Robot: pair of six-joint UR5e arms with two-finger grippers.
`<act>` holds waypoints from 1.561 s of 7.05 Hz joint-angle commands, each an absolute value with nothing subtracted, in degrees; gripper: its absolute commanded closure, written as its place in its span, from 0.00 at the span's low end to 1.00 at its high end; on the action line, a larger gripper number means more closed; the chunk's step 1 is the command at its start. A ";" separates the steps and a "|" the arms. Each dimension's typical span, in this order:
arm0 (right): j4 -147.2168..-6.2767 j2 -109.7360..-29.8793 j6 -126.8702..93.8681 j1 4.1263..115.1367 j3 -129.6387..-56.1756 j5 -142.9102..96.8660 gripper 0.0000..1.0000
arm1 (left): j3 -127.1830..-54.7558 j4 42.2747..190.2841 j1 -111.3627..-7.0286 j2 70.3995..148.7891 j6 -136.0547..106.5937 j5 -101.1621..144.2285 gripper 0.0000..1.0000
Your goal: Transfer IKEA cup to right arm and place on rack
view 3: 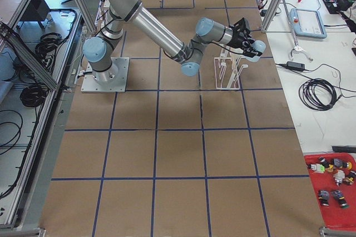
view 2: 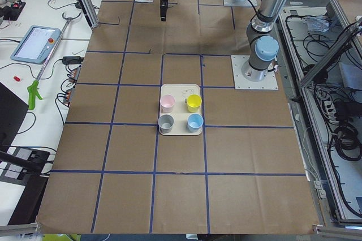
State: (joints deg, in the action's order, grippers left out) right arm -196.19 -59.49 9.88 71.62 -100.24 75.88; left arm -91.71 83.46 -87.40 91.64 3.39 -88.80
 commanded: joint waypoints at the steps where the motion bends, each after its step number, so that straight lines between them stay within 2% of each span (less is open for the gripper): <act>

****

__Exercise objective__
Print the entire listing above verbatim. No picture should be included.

__Answer section__
Robot: pair of six-joint UR5e arms with two-finger grippers.
`<act>` holds waypoints from 1.561 s of 7.05 Hz joint-angle commands, each an absolute value with nothing subtracted, in degrees; gripper: its absolute commanded closure, written as its place in its span, from 0.00 at the span's low end to 1.00 at its high end; on the action line, a larger gripper number means more closed; the chunk's step 1 is the command at its start. A ";" separates the steps and a "|" the arms. Each dimension's typical span, in this order:
arm0 (right): j4 -147.2168..-6.2767 j2 -109.7360..-29.8793 j6 -126.8702..93.8681 j1 4.1263..115.1367 j3 -129.6387..-56.1756 j5 -142.9102..96.8660 gripper 0.0000..1.0000
arm1 (left): j3 -127.1830..-54.7558 j4 42.2747..190.2841 j1 -111.3627..-7.0286 j2 70.3995..148.7891 j6 -136.0547..106.5937 j5 -101.1621..144.2285 gripper 0.0000..1.0000
Your goal: Transfer IKEA cup to right arm and place on rack
view 3: 
view 2: 
State: (joints deg, in the action's order, grippers left out) right arm -196.19 -59.49 9.88 71.62 -100.24 75.88; left arm -91.71 83.46 -87.40 91.64 3.39 -88.80
 commanded: joint waypoints at the steps where the motion bends, each after its step number, so that straight lines between them stay within 2% of each span (less is open for the gripper): <act>

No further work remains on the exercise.